The ISMS defines likelihood based on historical incident frequency and threat intelligence. Political probability is adapted to Swedish parliamentary dynamics:
| ISMS Likelihood | ISMS Definition | Political Probability | Parliamentary Analogy |
|---|---|---|---|
| 5 — Almost Certain | Expected to occur in most circumstances (>70%) | >70% probability | Government tables annual budget proposition |
| 4 — Likely | Will probably occur in most circumstances (41–70%) | 41–70% probability | Opposition files no-confidence motion when polls shift >5 points |
| 3 — Possible | Might occur at some time (21–40%) | 21–40% probability | SD defects on a non-budget vote within a parliamentary term |
| 2 — Unlikely | Could occur at some time (5–20%) | 5–20% probability | Budget vote fails despite pre-agreed coalition majority |
| 1 — Rare | May occur only in exceptional circumstances (<5%) | <5% probability | Coalition collapses with 176+ stable seat majority |
Unlike corporate risk management, Swedish parliamentary likelihood is shaped by:
- Tidöavtalet constraints: Formal coalition agreement limits defection probability for budget items
- Swedish electoral stability: Sweden averages one parliament per 4-year cycle since 1970 — baseline stability is higher than many European parliaments
- SD support dependency: Likelihood calibration must account for SD's known veto points (migration, crime)

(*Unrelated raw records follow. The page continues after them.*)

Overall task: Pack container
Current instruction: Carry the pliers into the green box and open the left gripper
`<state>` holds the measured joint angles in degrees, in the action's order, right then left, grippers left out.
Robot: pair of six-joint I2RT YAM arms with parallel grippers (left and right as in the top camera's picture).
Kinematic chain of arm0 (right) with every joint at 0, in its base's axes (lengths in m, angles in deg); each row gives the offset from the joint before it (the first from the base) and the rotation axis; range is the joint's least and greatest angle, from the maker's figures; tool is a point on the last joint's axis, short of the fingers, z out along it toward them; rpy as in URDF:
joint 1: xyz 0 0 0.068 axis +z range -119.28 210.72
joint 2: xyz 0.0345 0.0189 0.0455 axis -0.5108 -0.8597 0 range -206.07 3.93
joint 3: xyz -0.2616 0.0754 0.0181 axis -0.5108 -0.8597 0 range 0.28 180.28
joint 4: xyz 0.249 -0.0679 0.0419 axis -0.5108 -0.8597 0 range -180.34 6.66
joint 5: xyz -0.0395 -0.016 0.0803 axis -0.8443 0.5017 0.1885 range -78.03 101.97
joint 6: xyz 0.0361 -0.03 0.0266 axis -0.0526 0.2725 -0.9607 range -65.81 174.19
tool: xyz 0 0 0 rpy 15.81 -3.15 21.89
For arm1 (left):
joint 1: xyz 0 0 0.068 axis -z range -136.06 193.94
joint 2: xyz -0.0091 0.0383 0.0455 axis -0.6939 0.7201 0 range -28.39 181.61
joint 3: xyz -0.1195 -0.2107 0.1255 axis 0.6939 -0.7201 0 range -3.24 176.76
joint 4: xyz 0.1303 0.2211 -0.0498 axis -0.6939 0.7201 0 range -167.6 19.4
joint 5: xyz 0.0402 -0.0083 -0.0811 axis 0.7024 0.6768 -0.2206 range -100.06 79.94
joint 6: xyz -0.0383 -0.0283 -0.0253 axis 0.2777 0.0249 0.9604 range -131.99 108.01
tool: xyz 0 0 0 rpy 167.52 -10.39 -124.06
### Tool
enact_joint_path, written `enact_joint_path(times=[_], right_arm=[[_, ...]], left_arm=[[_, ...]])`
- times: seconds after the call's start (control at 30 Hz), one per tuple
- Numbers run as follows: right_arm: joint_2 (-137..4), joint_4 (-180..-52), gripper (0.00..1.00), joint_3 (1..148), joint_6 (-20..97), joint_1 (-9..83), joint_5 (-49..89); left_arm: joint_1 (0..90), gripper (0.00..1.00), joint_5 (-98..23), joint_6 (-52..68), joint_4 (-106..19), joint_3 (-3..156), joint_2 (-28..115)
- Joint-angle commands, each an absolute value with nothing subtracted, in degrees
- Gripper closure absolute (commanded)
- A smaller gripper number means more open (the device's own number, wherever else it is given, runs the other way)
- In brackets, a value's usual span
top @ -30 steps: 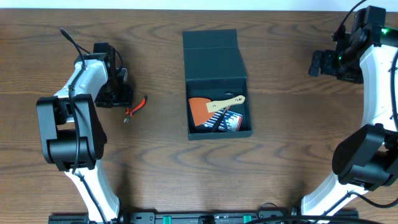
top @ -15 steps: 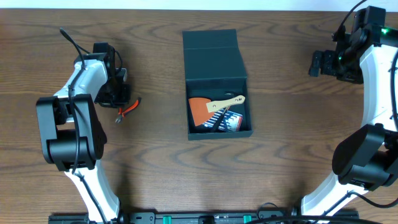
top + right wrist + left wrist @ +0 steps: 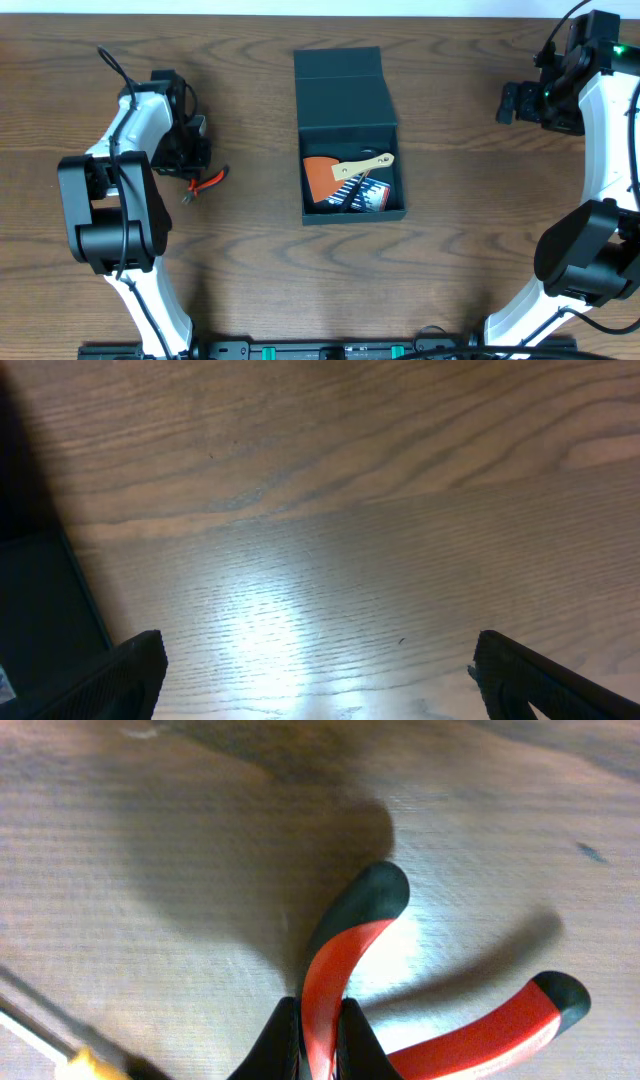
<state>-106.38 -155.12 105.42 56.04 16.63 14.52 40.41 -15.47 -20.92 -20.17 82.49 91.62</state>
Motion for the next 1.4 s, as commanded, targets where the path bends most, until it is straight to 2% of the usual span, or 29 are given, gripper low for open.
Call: enact_joint_path(times=[0.0, 0.27, 0.43, 0.63, 1.2, 1.23, 1.3, 1.37], right_arm=[[-106.8, -155.1, 0.01, 105.0, 55.1, 16.0, 14.4], [-106.8, -156.2, 0.01, 105.0, 55.1, 16.0, 14.4], [-106.8, -156.2, 0.01, 105.0, 55.1, 16.0, 14.4], [-106.8, -156.2, 0.01, 105.0, 54.9, 16.0, 14.8], [-106.8, -157.1, 0.01, 105.0, 54.9, 16.0, 15.0], [-106.8, -157.1, 0.01, 105.0, 54.9, 16.0, 15.0], [-106.8, -157.3, 0.01, 105.0, 54.9, 16.0, 15.0], [-106.8, -157.5, 0.01, 105.0, 54.9, 16.0, 15.0]], left_arm=[[41.7, 0.94, -20.2, -22.7, -17.1, 88.7, 87.5], [52.1, 0.94, -20.6, -28.4, -12.1, 99.3, 76.5], [64.4, 0.94, -19.8, -39.6, -14.9, 100.8, 72.9], [75.5, 0.94, -19.9, -54.8, -17.0, 100.5, 76.0], [76.7, 0.94, -19.9, -55.2, -20.7, 100.5, 94.7], [76.7, 0.88, -19.9, -55.2, -20.8, 100.5, 95.1], [76.7, 0.61, -19.9, -55.2, -20.7, 100.5, 95.7], [76.7, 0.51, -19.9, -55.0, -20.7, 100.5, 95.9]])
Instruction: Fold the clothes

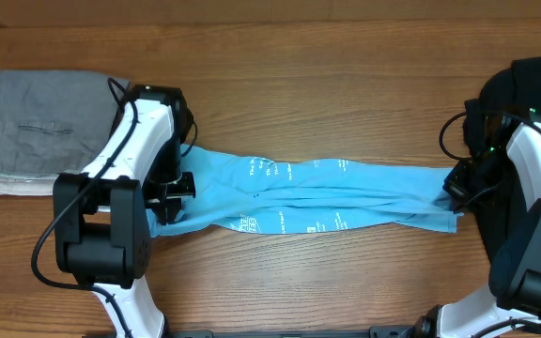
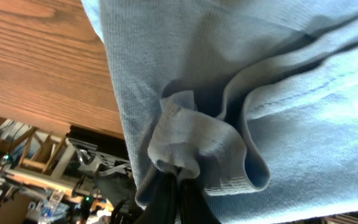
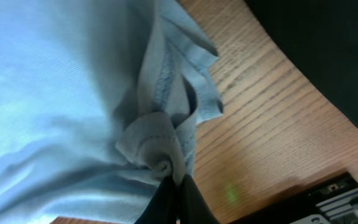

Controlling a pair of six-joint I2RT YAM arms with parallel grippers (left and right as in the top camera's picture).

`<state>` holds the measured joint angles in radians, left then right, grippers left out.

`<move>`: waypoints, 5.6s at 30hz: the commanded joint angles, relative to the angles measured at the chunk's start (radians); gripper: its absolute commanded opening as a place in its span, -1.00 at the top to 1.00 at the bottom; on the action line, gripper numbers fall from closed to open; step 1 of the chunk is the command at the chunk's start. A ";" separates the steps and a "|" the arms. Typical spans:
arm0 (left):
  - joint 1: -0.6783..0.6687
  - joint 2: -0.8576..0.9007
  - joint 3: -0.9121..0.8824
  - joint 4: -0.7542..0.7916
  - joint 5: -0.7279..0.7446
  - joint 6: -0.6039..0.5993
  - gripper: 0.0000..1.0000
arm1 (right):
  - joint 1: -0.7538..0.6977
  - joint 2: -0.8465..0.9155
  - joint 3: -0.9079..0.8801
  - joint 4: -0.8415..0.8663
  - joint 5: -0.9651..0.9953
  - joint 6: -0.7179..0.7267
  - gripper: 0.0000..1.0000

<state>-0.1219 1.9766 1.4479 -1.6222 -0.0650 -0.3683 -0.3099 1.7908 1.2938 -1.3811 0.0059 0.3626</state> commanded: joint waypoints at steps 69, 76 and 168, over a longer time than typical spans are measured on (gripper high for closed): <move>0.097 0.157 -0.112 0.850 -0.053 0.019 0.92 | 0.156 0.182 -0.183 0.691 -0.198 0.028 0.92; 0.193 0.157 -0.105 0.988 0.101 0.095 0.92 | 0.222 0.185 -0.183 0.881 -0.202 0.027 0.67; 0.254 -0.041 0.404 0.190 0.109 -0.032 -0.10 | 0.154 0.381 0.086 0.463 -0.111 -0.233 0.68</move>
<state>0.1329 1.9594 1.8309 -1.4288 0.0441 -0.3927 -0.1696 2.0716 1.4223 -0.9268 -0.0837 0.1421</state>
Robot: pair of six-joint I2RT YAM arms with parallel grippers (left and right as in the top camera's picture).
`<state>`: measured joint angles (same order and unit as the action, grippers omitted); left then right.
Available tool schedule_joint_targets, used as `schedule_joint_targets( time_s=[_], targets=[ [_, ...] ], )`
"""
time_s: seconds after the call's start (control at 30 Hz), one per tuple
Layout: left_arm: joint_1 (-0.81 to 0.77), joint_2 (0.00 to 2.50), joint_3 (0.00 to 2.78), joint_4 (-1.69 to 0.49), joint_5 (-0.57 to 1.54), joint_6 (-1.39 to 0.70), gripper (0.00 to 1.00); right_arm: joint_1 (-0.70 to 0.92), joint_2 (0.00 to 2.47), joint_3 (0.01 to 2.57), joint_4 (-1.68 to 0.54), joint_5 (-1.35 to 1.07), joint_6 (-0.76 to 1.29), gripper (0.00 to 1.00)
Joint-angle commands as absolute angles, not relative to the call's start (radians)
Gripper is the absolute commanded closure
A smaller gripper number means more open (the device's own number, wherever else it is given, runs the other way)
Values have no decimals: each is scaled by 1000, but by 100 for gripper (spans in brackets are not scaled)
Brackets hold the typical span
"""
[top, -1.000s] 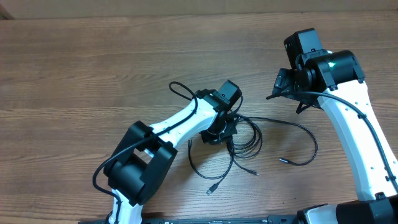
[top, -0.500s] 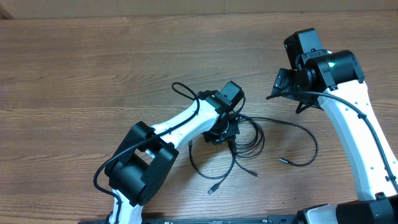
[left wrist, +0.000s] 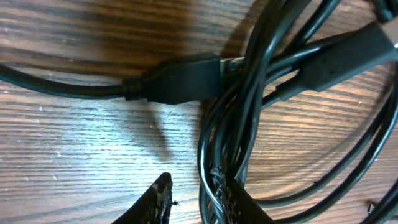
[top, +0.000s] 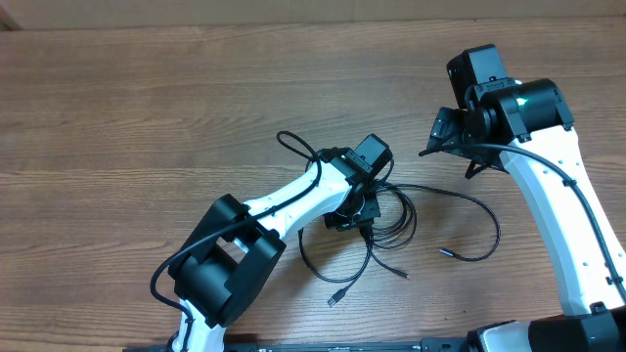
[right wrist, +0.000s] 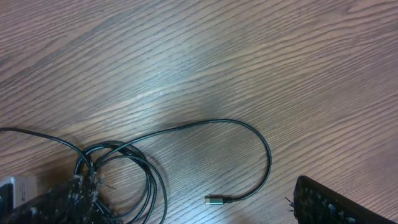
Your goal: Untangle cables
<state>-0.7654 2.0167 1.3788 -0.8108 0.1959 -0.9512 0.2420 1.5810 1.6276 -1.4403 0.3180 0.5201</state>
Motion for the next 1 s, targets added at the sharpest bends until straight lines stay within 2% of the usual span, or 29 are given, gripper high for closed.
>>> schedule_joint_targets(
  time_s=[0.0,0.97],
  targets=[
    [-769,2032,1369,-822,150,-958,71,240,1567,1643,-1437,319,528,0],
    [-790,2040,1355,-775,123,-978,65,240,1567,1643,-1437,308,528,0]
  ],
)
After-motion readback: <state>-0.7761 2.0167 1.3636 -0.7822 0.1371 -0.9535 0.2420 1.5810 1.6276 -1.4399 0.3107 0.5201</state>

- Pre-election year dynamics: All likelihoods increase by 0.5–1 level in the 12 months before an election
The ISMS measures impact across the CIA triad (Confidentiality, Integrity, Availability). Political impact is measured across a parallel political triad:
| ISMS CIA Triad | ISMS Measure | Political Triad | Political Measure |
|---|---|---|---|
| Confidentiality | Data exposure or breach | Accountability | Failure to disclose political information citizens have a right to know |
| Integrity | Data modification or corruption | Policy Fidelity | Deviation from legislated policy intent through implementation or interpretation |
| Availability | Service disruption or downtime | Democratic Continuity | Disruption to normal democratic processes (votes, committee work, government function) |
| ISMS Impact Category | Score | ISMS Example | Political Equivalent | Political Example |
|---|---|---|---|---|
| Negligible | 1 | Temporary system slowdown | Committee delay | Minor betänkande delayed 2 weeks |
| Minor | 2 | Single data record exposed | Single bill modified | Budget line amended; government accepts |
| Moderate | 3 | 1,000 records exposed; SLA breach | Major policy reversal | Government forced to withdraw proposition |
| Major | 4 | Regulatory fine; significant breach | Coalition rupture | Partner party threatens withdrawal |
| Severe | 5 | Existential; regulatory revocation | Government collapse | Extraordinary election or no-confidence passes |
The ISMS Risk Register tracks organisational security risks over time. The Political Risk Register adapts this structure:
| ISMS Risk Register Field | ISMS Content | Political Risk Register Equivalent | Political Content |
|---|---|---|---|
| Risk ID | Unique identifier | Risk ID | RSK-YYYY-MM-DD-NNN |
| Asset | System or data asset | Political Asset | "Coalition majority", "Budget credibility", "EU compliance" |
| Threat | Threat agent + action | Political Threat | Opposition action, SD defection, EU directive |
| Vulnerability | Weakness exploited | Political Vulnerability | Thin majority, internal disagreement, pre-election pressure |
| Likelihood | 1–5 scale | Political Likelihood | 1–5 (see calibration above) |
| Impact | 1–5 scale | Political Impact | 1–5 (see political triad above) |
| Risk Score | L × I | Risk Score | L × I (1–25) |
| Risk Owner | System/team owner | Political Monitor | Specific agentic workflow |
| Treatment | Accept/Mitigate/Transfer/Avoid | Political Mitigation | Scrutiny/Amendment/Coalition negotiation/Public pressure |
| Review Date | Next review | Next Assessment | Next scheduled workflow run |
The ISMS defines four treatment options for risks. Political risk "treatment" is reframed as analytical and editorial responses:
| ISMS Treatment | ISMS Action | Political Mitigation | Editorial/Analytical Action |
|---|---|---|---|
| Mitigate | Implement controls to reduce likelihood/impact | Scrutiny | Publish analysis that increases public awareness and accountability pressure |
| Accept | Formally accept the risk | Monitor | Track risk without active intervention; include in weekly digest |
| Transfer | Insurance or third-party responsibility | Amendment tracking | Track opposition amendments that could redirect the policy risk |
| Avoid | Change approach to eliminate risk | Coalition negotiation | Identify cross-party compromise pathways that resolve the risk |
Unlike ISMS controls, political mitigations act through public information and democratic accountability:
- Publishing a risk analysis increases the probability that affected actors respond (scrutiny effect)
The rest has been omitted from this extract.